– Идти надо, как аршин заглотив! – учил он морских курсантов, – понятно говорю?
В ответ молчание. Все устали и обозлились сами на себя и на все командование.
До четвертой шеренги, где стоял Леша Морозов, донесся запах хорошего коньяка, которым, видимо, в перерывах грелся начальник. Морозов вдохнул этот приятный запах, и ему стало слегка смешно. Он, опустив голову, даже улыбнулся. В ночном морозном воздухе запах чувствовался очень хорошо. Сосед Алексея толкнул его карабином и тихо прошептал:
– Эх, отлить бы, а то еле ноги переставляю! Боюсь, описаюсь от усердия!
Морозов тихо вздохнул про себя и почувствовал, что очень устал, что очень хочется спать, но еще больше тоже хочется в туалет.
И он посочувствовал себе и соседу, понимая, что ничто не может спасти от позора описаться. Представил себе мокрые, заледеневшие брюки и даже вздрогнул.
Укоряющими взглядами смотрели на курсантов их начальники, которые тоже, видимо, уже устали и от того, как пройдет следующее прохождение, зависело, когда полк ляжет спать. Но казалось, что при таком подходе придется маршировать до утра.
– Ну, что вам не хватает, моряки, чтобы хоть раз пройти нормально? – спросил внезапно генерал-полковник, вглядываясь в глаза первой шеренги. Видимо, внутренне почувствовал уже какое-то безразличие и фатализм со стороны моряков. Он вдруг понял, что моряки из принципа готовы ходить до утра.
– Что вам не хватает, моряки? – повторил он, – что надо сделать, чтобы вы прошли нормально?
– Товарищ генерал! Писать хочется! – раздался внезапно чей-то голос из задних шеренг.
Все замерли, ожидая шторма.
Генерал нахмурил брови, посмотрел внимательно на начальника училища, тот покраснел и лишь пожал плечами, показывая выражением лица: «Что, мол, с этих придурков возьмешь? Вот и будем мучиться до утра».

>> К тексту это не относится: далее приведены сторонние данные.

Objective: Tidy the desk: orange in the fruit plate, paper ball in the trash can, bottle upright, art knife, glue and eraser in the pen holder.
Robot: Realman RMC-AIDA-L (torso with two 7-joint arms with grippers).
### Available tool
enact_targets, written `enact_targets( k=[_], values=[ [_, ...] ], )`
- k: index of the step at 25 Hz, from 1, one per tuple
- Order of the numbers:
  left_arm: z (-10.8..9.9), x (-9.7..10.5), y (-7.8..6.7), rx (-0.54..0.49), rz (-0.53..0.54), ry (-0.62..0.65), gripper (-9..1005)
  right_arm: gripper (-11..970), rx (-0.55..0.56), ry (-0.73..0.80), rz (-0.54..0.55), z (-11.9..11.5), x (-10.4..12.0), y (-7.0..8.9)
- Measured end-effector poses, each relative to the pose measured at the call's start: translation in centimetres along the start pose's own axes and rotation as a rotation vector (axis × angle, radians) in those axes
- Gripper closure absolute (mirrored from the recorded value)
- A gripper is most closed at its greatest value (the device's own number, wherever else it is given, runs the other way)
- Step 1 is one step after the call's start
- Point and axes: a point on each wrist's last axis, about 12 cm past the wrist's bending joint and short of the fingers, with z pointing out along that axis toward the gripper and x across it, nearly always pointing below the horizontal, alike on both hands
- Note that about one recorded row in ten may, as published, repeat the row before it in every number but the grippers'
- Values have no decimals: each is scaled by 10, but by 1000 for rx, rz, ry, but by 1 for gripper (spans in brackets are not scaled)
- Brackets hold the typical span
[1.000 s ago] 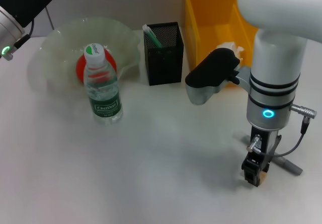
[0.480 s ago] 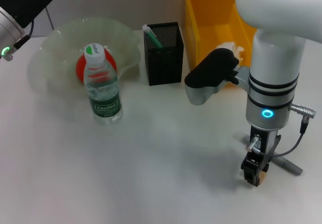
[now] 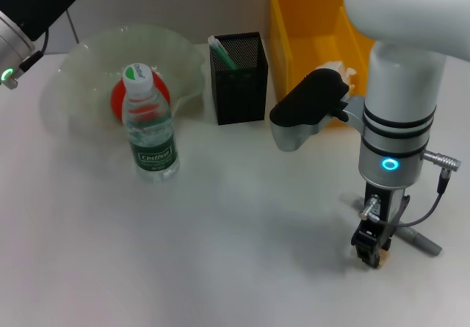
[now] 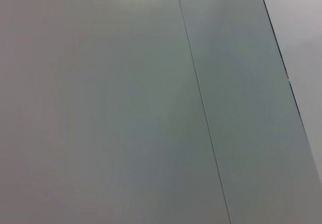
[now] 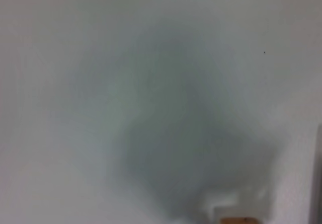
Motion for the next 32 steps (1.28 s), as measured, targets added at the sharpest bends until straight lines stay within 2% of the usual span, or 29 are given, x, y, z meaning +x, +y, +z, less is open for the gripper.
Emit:
enact_targets(
  k=[8, 15, 21, 26, 32],
  values=[
    [-1, 0, 0, 0, 6, -4, 290, 691, 5, -26, -7, -5, -2, 2],
    [-3, -1, 1, -4, 15, -7, 290, 701, 26, -142, -21, -23, -4, 4],
    [-4, -1, 1, -2, 16, -10, 290, 700, 107, -352, -51, -48, -6, 6],
    [-5, -1, 1, -2, 17, -12, 290, 700, 180, -594, -76, -66, -4, 6],
    [-4, -2, 2, -2, 19, -13, 290, 701, 245, -848, -99, -73, 0, 2]
  ],
)
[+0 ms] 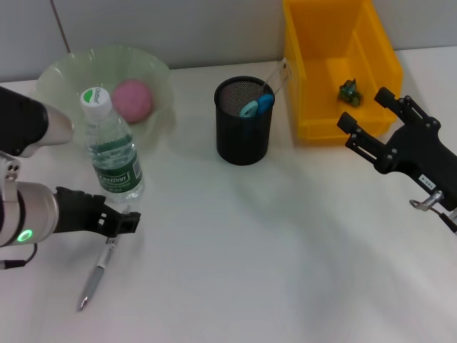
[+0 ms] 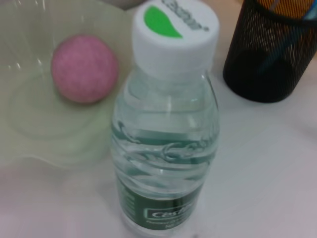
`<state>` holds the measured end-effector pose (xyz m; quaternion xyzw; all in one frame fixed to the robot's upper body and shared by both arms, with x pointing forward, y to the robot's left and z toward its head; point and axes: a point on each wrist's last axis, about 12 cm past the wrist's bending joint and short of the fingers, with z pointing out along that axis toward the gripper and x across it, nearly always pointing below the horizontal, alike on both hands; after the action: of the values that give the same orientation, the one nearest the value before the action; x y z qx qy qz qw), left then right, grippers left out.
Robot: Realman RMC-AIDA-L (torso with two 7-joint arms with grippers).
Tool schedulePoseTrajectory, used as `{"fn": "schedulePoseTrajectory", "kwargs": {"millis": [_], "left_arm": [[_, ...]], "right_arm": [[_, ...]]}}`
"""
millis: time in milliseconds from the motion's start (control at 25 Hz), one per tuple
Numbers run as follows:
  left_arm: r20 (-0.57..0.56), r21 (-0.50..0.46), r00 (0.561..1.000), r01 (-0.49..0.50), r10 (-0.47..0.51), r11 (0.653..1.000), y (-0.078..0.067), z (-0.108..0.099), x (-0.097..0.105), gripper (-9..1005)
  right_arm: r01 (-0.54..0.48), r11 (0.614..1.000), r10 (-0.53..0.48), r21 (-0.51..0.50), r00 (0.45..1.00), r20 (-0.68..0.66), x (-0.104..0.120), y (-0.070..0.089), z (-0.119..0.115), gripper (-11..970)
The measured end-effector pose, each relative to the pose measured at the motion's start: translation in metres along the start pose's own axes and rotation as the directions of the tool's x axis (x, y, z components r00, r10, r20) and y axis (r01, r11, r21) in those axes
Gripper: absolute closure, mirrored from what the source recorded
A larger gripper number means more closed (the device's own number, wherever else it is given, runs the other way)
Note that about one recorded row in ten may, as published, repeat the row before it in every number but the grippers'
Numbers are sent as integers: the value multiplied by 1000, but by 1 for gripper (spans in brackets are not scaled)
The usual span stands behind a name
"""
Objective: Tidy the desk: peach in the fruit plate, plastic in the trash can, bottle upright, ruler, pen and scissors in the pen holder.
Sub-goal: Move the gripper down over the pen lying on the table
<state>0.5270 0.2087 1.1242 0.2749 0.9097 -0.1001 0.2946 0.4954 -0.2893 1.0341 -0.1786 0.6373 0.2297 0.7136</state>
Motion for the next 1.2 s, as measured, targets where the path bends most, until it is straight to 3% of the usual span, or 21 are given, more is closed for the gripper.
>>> {"fn": "schedulePoseTrajectory", "kwargs": {"millis": [360, 1200], "left_arm": [[-63, 23, 998, -10, 11, 1000, -8, 10, -11, 332], [-175, -5, 983, -48, 46, 999, -6, 27, -21, 339]], "right_arm": [[-1, 1000, 1, -1, 1000, -2, 0, 0, 2, 139], [-3, 1000, 3, 2, 1000, -12, 1, 0, 3, 140]]}}
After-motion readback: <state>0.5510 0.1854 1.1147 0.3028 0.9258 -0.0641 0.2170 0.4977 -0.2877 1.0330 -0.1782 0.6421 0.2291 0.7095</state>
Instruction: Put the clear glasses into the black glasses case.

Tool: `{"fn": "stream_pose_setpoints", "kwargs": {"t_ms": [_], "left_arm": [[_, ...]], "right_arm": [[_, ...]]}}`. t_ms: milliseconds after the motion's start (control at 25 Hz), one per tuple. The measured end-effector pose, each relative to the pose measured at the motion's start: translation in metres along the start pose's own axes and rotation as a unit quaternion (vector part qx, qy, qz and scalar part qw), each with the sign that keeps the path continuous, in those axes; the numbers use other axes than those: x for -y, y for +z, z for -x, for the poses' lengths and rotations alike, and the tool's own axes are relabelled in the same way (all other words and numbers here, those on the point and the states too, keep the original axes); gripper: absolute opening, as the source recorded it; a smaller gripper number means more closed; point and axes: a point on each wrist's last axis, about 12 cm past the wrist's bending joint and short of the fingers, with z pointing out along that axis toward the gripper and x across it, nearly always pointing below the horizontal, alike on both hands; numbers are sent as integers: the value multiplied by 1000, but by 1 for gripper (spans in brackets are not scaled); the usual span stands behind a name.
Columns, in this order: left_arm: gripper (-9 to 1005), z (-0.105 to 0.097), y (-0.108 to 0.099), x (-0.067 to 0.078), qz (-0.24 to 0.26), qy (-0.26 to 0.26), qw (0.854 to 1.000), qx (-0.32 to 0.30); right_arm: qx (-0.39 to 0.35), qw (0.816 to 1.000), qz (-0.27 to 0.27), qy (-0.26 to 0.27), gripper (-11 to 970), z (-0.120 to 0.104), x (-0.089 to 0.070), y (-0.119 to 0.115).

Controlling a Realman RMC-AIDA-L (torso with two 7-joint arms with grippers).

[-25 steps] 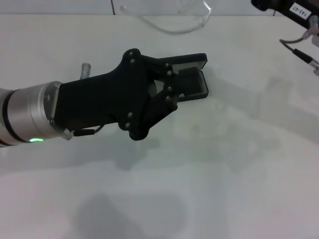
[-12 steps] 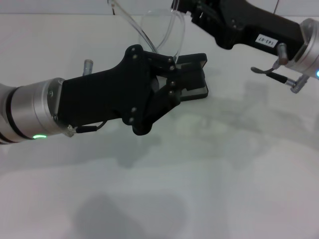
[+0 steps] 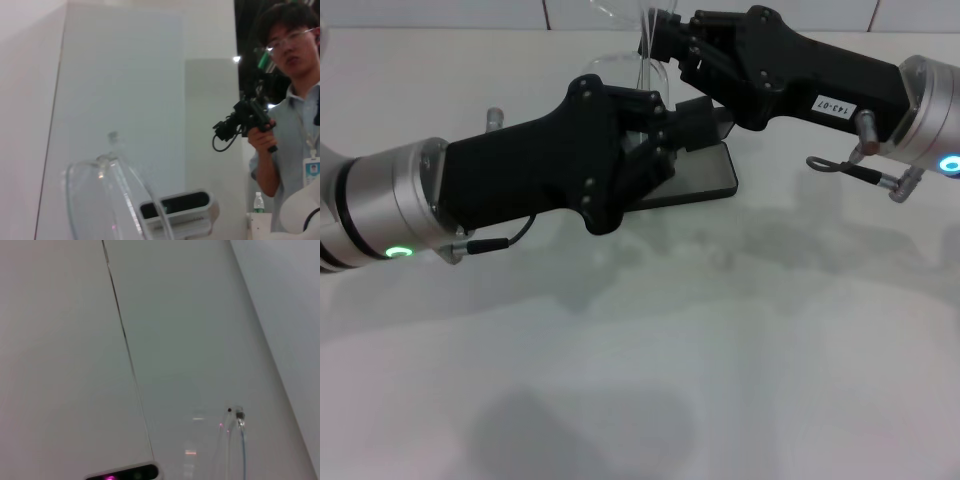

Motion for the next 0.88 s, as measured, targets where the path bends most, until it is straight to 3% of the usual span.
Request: {"fn": "stream_pose_setpoints", "kwargs": {"t_ms": [640,880], "left_arm": [[36,3,-6,-5,26,-10,1000,0],[36,6,-14,-5,38,-6,999,2]], "right_arm": [[-3,1000,6,-11,80,3,1,4],[-12,999,-27,-19,81,2,9,-2]]}}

Генерал оглядел тоскливо площадь, посмотрел на сопровождавших его офицеров, потом посмотрел в сторону Мавзолея и Кремлевской стены и внезапно скомандовал:
– Быстро, бегом! Кто хочет! К кремлевской стене и назад в строй!
И тут беззвучно морские курсанты с карабинами рванулись к стене.
У передвижных ограждений, огораживающих у стены мемориальное кладбище, стояли несколько милиционеров, ожидавших, видимо, окончания тренировки.
И когда внезапно огромная черная масса из четырехсот человек в черных бушлатах и бескозырках с карабинами в руках с примкнутыми штыками молча рванулась к Кремлевской стене, они, понятное дело, испугались. Возможно, что они вспомнили о революционных матросах, взявших Зимний дворец и поэтому также молча побежали в разные стороны.
Разбросав по пути металлические заграждения, оставшиеся без охраны, курсанты по первой траве подбежали к стене и несколько сотен мощных струй ударили в древнюю Кремлевскую стену. Потоки жидкости стекли вниз, скрываясь в специальных ливнёвках.
Через пять минут полк опять стоял в строю, поправляя бушлаты, бескозырки и ремни.
Генерал-полковник и все офицеры молча наблюдали за происходящим. Было непонятно: осуждают ли решение генерал-полковника офицеры училища, но лица у всех были недовольные.
Когда все встали в строй и привели себя в порядок генерал-полковник глубоко вздохнул, покачал головой и громко сказал:
– Посмотрим, как вы теперь пройдете! – хмыкнул и чему-то улыбнулся он и, развернувшись, молча пошел в сторону Мавзолея. За ним подобострастно побрела его свита, видимо, обескураженная таким решением начальника.
Офицеры морского полка заняли свои места.
– К торжественному маршу, на двух линейных дистанция, первый батальон прямо, остальные напра – во! – раздались который раз с Мавзолея знакомые команды.